Data records:
□ □ □ □ □
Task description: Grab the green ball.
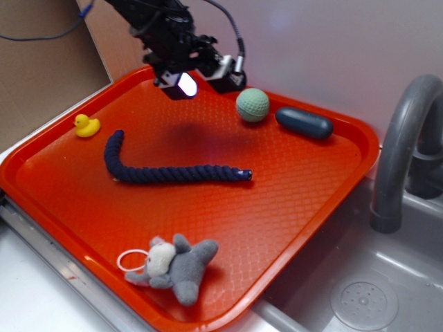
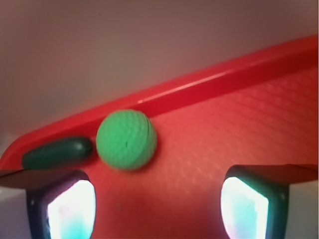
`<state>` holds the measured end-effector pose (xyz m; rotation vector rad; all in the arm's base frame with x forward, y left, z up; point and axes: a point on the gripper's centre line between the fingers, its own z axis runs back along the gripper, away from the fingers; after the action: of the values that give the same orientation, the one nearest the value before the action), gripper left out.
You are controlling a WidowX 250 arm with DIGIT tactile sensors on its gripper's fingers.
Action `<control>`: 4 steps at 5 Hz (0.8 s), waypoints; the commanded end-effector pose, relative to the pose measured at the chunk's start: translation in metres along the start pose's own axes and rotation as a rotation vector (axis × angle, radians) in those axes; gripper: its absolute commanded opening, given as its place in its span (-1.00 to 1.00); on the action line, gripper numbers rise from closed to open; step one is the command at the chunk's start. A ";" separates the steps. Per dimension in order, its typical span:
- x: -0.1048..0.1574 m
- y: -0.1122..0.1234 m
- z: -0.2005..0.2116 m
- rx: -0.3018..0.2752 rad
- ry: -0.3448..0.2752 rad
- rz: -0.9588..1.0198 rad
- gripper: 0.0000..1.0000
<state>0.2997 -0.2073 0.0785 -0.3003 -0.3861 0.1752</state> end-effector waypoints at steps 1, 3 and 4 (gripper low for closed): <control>0.025 -0.028 -0.011 -0.068 -0.047 0.001 1.00; 0.023 -0.030 -0.033 0.051 -0.036 -0.014 -1.00; 0.022 -0.030 -0.033 0.053 -0.029 -0.013 -1.00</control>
<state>0.3282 -0.2326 0.0462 -0.2074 -0.3746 0.1719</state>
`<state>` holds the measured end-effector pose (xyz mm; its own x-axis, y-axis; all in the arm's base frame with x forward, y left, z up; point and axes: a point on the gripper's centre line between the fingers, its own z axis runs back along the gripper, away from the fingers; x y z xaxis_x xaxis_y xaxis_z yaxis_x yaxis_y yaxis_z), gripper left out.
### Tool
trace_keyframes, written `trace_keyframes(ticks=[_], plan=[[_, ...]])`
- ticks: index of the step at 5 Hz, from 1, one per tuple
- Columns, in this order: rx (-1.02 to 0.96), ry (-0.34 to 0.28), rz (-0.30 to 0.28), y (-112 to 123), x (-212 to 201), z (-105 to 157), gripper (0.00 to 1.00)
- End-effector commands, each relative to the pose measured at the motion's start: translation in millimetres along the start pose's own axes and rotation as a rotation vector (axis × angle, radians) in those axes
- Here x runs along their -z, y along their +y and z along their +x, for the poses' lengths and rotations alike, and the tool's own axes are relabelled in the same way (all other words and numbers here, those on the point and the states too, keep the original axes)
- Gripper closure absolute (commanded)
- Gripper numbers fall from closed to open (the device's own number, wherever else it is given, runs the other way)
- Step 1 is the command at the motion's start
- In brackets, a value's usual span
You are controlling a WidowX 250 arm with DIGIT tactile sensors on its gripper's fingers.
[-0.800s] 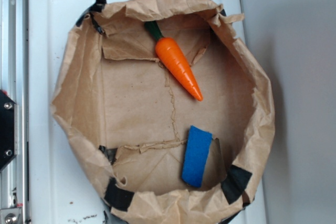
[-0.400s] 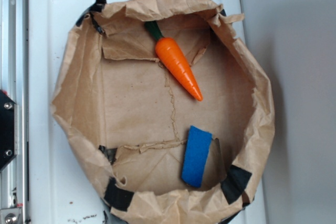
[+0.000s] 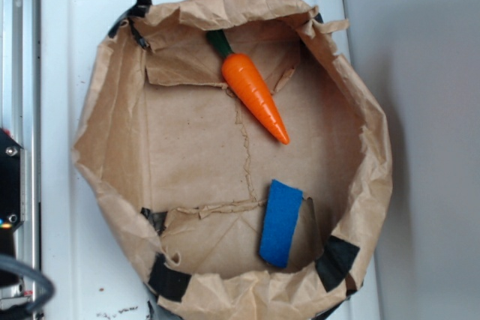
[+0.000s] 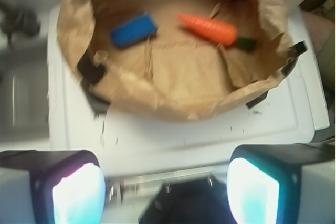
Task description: Grab the blue sponge.
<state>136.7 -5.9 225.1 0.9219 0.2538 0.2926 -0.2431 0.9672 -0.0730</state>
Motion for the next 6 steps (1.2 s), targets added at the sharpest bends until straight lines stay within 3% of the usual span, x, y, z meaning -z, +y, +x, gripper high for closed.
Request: trace_keyframes(ticks=[1, 3, 4, 6], plan=[[-0.018, -0.010, 0.004, 1.3, -1.8, 5.9, 0.00], [-0.115, 0.013, 0.027, -1.2, 6.2, 10.2, 0.00], [-0.233, 0.026, 0.048, -8.6, 20.6, 36.9, 0.00], [-0.270, 0.080, 0.025, -18.0, 61.6, 48.9, 0.00]])
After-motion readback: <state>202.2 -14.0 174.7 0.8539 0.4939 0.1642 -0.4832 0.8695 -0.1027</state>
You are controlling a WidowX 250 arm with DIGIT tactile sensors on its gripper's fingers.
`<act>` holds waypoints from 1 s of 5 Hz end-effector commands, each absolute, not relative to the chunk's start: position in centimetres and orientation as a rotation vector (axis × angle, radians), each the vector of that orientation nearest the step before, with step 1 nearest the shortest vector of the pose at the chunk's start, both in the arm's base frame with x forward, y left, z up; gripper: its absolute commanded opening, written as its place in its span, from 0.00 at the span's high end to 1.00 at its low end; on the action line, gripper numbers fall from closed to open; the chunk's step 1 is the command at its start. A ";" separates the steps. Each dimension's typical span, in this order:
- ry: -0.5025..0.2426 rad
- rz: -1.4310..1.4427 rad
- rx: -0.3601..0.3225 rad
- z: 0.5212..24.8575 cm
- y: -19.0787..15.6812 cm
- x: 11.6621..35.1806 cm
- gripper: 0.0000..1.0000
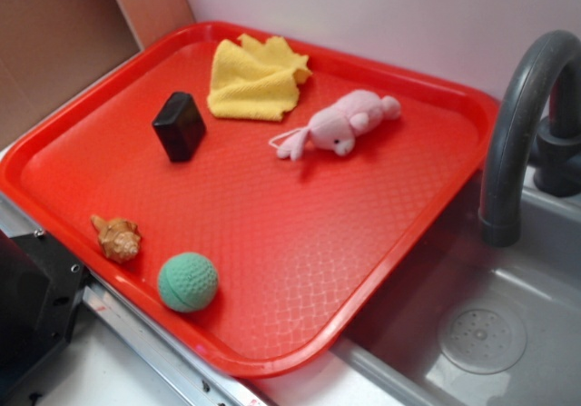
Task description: Grab the pink bunny.
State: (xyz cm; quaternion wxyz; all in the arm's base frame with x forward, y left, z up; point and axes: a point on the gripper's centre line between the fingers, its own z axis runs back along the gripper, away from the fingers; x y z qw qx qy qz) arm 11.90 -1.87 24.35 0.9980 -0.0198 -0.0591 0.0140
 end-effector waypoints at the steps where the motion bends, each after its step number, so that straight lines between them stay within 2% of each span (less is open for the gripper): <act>1: -0.118 0.028 -0.040 24.4 -1.9 11.9 0.00; 2: -0.270 0.078 -0.007 23.9 -2.6 14.4 0.00; 3: -0.320 0.079 0.027 23.5 -3.8 16.7 0.00; 4: -0.401 0.052 -0.005 22.9 -5.0 19.3 0.00; 5: -0.407 -0.016 -0.038 21.2 -6.5 22.8 0.00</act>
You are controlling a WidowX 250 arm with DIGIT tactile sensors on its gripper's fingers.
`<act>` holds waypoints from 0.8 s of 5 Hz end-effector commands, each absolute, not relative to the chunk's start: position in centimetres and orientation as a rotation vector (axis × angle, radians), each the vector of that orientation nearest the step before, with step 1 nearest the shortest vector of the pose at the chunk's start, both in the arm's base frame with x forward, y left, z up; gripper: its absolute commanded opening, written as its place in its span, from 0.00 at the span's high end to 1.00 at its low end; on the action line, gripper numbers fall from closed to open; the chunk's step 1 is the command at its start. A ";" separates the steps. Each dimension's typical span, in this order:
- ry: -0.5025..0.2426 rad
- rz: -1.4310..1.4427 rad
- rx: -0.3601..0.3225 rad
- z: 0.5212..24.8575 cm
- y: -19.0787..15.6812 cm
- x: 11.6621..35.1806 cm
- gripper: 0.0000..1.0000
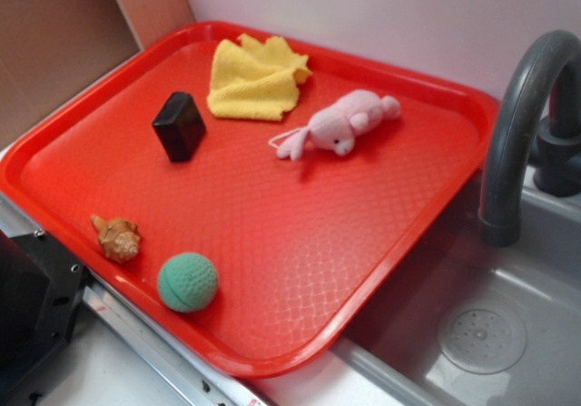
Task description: Grab the pink bunny.
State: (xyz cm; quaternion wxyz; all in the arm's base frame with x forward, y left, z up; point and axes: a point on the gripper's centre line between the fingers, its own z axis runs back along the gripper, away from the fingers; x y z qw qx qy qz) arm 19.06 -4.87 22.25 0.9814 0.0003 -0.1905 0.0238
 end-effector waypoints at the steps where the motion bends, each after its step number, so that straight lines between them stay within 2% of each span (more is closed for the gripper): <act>1: -0.398 -0.076 -0.083 19.3 -7.6 25.2 0.00; 2: -0.369 -0.111 -0.105 17.3 -8.1 27.4 0.00; 4: -0.312 -0.181 -0.070 13.0 -9.9 29.2 0.00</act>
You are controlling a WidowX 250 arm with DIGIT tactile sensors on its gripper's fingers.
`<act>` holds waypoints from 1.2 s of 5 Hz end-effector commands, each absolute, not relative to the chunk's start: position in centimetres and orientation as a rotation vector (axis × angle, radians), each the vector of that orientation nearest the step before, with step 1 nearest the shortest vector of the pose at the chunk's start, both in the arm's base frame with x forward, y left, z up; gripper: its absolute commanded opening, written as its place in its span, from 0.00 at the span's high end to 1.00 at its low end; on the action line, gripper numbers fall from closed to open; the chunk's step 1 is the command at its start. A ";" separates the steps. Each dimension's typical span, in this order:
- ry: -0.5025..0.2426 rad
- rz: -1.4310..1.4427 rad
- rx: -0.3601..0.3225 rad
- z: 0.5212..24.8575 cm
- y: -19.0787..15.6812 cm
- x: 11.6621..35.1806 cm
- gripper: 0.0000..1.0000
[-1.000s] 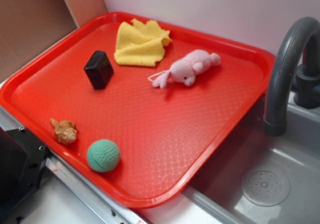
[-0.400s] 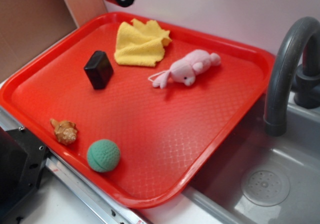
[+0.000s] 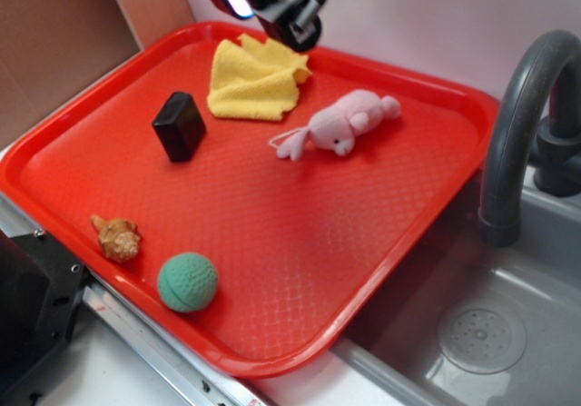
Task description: Grab the pink bunny.
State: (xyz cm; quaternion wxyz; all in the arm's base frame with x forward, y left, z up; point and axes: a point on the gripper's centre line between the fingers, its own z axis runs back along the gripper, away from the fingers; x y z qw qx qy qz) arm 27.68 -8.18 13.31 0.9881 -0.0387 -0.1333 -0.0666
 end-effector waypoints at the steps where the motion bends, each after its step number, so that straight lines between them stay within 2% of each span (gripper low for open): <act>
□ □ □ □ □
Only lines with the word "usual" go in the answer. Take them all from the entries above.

- **SOLUTION BELOW**
- In brackets, a value's usual span
Motion for the next 6 steps (1.2 s), targets added at the sharpest bends until straight lines stay within 3% of the usual span, x, y, z meaning -z, +y, +x, gripper high for closed.

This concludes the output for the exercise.